第11話
美幸は、寝ている詩織をじっと見つめている。
目に正気が宿っているようでいないようで、曖昧ではっきりとしない感情を傍に抱えながらじっともうすぐ娘じゃなくなるその子を見つめていた。
正志は、換気扇の下でタバコを吸いながらテレビを眺めている。
テレビで何をやっているかなんてどうでも良く、会話のない無音の空間を嫌がって惰性でつけているだけだった。
ため息をタバコの煙を吐くことで誤魔化しながら待っていた。
正志のケータイが鳴った。
「はい、はい。わかりました。今から行きます。」
そう言い正志はケータイを切る。
「お前は、来るか?」
と正志が美幸に聞くと、美幸は首を横に振った。
「そうか、じゃあ詩織連れて行くからな。」
そう言い、詩織を車に乗せて、児童相談所に向かった。
美幸はベランダから遠ざかっていく車を視界から消えるまでずっと見つめていた。テレビからは、バラエティ番組でもやっているのか笑い声が聞こえる。
美幸も、テレビから聞こえるその声と同じように笑った。
***
児童相談所につくと、玄関先には古橋と、初めて見かける夫婦が並んでいた。
詩織の養子先となる夫婦の二人だ。
少し若く見えたがそれもそのはずで正志より歳は5つ下で30歳だ。
自分よりも若い人に子供を養子に出すと言うことに若干の抵抗を覚えながら、
抱き抱えた詩織を二人に預けた。
1億円の腕時計を扱う以上に慎重に詩織を抱き抱えた。
詩織は一切泣くことはなくそのまま、彼女の腕で作られた籠の中ですやすやと寝ている。二人はその寝顔を、喜びと慈しみを混ぜ合わせた顔で覗き込んでいる。

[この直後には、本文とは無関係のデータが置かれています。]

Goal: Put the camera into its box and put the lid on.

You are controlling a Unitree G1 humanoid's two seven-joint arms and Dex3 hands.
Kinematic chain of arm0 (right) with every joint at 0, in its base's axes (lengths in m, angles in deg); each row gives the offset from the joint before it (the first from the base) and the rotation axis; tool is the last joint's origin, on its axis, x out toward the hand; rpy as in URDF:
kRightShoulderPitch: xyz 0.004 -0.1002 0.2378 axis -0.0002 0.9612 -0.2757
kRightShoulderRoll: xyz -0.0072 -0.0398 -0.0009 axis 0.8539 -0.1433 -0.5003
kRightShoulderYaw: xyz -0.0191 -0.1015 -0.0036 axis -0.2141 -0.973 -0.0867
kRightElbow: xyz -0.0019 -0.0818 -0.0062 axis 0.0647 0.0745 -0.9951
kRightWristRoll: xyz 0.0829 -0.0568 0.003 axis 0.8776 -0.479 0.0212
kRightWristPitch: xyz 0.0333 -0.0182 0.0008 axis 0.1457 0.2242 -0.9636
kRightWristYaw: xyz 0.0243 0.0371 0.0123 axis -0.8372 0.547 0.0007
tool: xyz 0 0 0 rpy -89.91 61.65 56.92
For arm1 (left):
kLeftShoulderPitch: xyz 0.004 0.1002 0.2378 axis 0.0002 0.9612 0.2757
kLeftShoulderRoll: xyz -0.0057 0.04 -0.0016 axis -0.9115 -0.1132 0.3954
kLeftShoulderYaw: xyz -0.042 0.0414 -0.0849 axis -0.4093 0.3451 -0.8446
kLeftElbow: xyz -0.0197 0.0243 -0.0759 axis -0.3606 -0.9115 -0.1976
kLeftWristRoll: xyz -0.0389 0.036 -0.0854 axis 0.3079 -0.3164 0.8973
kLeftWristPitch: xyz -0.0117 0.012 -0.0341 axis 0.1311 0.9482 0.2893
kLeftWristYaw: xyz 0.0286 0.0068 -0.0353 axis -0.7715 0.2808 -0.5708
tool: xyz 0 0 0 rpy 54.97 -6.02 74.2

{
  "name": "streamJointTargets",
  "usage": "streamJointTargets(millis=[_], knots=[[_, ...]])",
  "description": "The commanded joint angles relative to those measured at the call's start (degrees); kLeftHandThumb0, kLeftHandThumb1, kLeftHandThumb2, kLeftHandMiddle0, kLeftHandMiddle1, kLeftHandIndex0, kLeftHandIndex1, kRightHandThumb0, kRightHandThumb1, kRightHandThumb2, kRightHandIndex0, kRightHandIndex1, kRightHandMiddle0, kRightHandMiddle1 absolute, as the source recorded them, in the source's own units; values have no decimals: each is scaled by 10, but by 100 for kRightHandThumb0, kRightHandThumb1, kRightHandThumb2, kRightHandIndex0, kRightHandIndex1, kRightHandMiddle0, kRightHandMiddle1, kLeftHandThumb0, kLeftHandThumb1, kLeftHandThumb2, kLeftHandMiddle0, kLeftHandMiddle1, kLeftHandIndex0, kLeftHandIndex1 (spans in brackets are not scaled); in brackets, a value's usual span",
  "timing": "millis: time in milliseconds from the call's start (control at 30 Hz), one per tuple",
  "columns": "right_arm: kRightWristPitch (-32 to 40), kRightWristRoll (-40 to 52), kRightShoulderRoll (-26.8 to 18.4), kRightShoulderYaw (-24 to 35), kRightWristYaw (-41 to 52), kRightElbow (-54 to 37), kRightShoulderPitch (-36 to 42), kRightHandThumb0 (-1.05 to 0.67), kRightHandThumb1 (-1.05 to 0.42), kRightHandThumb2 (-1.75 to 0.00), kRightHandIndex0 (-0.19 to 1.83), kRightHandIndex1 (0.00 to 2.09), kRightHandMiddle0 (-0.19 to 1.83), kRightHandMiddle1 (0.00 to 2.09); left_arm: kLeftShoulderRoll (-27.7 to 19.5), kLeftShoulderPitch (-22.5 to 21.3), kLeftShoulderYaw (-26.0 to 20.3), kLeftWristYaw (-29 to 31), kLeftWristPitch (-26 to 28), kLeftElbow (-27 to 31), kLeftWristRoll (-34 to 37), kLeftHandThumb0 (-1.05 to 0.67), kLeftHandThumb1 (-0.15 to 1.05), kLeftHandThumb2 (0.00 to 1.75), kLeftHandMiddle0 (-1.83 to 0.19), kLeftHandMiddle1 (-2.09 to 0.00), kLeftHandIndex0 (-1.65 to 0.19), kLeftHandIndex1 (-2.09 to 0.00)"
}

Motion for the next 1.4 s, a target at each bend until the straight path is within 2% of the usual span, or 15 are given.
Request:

正志はその光景を無表情に無感情に美幸に向ける眼差しと同じ目で眺めていた。
「正志さん、美幸さんは来られなかったんですか?」古橋が正志に聞くと、
「はい、行かないと言っていたので。」と無表情のまま答えた。
「そうですか。」古橋はなぜとはあえて聞かなかった。
「これから、詩織ちゃんは池田詩織として生きて行くことになりますが、正志さんとの親子関係は解消されることはなく2組の良心を持つこととなります。
なので、池田さん、詩織ちゃんがある一定の年齢になった時は、本当の両親がいることを伝えてください。そしてもし、詩織ちゃんが両親に会いたいと言った場合は、正志さんたちに合わせていただくようよろしくお願いします。」
池田とは、この二人の夫婦の姓だ。
養子縁組には普通養子縁組と特別養子縁組があるが、詩織の場合は普通養子縁組のところに迎え入れてもらった。
「わかりました。」と二人が言うと、
「よろしくお願いします。」と正志は、無感情な表情を少し崩して言った。
短い言葉であったが、その言葉には父親としての感情を少なからず含んでいたきがした。
そして詩織と、正志が会うことはこの日を後に一度もなかった。